Begin with the first line of the material and write out each line exactly, ending with the line that contains "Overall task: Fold". Pictures are not part of the copy.
* * *
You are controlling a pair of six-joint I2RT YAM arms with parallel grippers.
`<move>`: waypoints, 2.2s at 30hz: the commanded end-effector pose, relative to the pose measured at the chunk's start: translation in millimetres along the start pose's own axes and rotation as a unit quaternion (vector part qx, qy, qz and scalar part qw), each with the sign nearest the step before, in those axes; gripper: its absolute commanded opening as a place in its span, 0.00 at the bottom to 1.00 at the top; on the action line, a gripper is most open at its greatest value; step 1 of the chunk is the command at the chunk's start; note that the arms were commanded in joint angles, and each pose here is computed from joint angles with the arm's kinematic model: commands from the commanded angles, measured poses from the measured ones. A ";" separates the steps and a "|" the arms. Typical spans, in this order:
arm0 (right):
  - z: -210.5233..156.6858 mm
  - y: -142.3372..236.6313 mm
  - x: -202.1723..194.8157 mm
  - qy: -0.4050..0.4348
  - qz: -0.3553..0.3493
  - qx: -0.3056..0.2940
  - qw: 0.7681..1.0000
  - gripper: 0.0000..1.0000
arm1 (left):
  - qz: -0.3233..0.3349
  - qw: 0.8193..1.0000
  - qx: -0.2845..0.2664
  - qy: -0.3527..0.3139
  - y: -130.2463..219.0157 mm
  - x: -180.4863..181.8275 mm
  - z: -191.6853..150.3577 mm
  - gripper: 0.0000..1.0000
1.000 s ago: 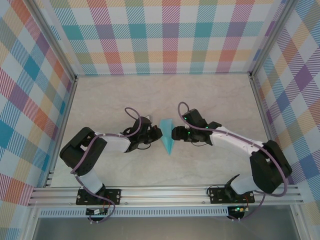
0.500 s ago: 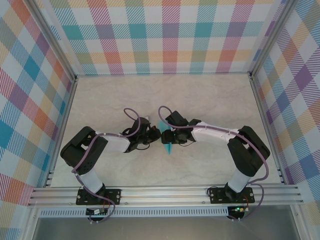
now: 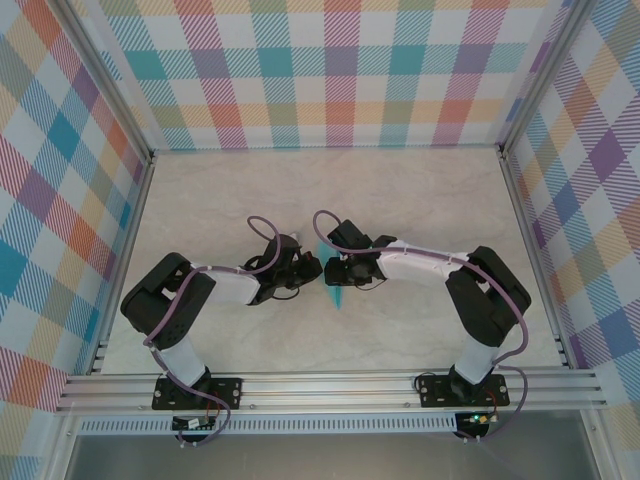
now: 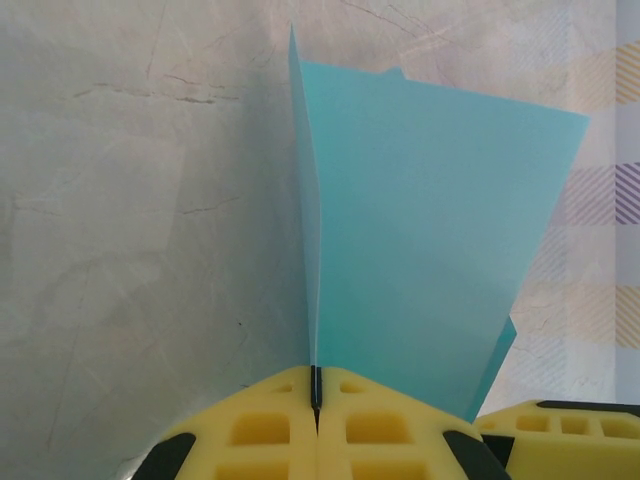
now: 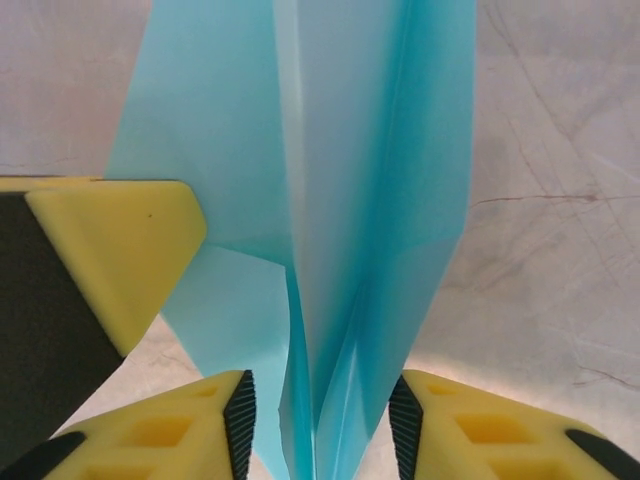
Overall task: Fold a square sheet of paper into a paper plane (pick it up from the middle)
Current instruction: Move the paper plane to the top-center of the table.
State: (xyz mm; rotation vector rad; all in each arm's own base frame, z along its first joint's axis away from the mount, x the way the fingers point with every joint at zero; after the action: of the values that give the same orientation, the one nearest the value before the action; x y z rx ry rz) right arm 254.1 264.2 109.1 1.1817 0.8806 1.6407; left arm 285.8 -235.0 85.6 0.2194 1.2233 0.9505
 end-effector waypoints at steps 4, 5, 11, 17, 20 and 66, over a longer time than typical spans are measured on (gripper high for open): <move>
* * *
**EXERCISE ANSWER**
You are controlling a pair of six-joint I2RT YAM arms with parallel grippers.
`<move>`: waypoints, 2.2s at 30hz: the commanded end-effector pose, relative to the pose measured at the chunk's start: translation in millimetres along the start pose's own axes and rotation as a unit quaternion (vector part qx, qy, qz and scalar part qw), each with the sign nearest the step before, in those axes; gripper: its absolute commanded opening as a place in its span, 0.00 at the bottom to 1.00 at the top; on the action line, a gripper is most open at its greatest value; step 1 of the chunk is the command at the chunk's start; note that the arms were commanded in joint angles, and each pose here is computed from joint angles with the arm's kinematic model: commands from the commanded angles, measured poses from the measured ones. A ";" separates the steps and a "|" the arms. Typical spans, in this order:
arm0 (right):
  - z: -210.5233..156.6858 mm
  - y: -142.3372..236.6313 mm
  - x: -202.1723..194.8157 mm
  - qy: -0.4050..0.4348
  - qz: -0.3553..0.3493
  - qx: -0.3056..0.2940
  - qw: 0.7681..1.0000
  - gripper: 0.0000..1.0000
arm1 (left):
  - qz: -0.3233..0.3349
  - qw: 0.8193..1.0000
  - qx: -0.2845..0.2664
  - qy: -0.3527..0.3139
  - y: -130.2463..219.0157 mm
  - x: -180.4863..181.8275 mm
  - z: -191.6853..150.3577 mm
  - gripper: 0.0000..1.0000
1.000 s ago: 
0.500 s ago: 
now: 
now: 
now: 
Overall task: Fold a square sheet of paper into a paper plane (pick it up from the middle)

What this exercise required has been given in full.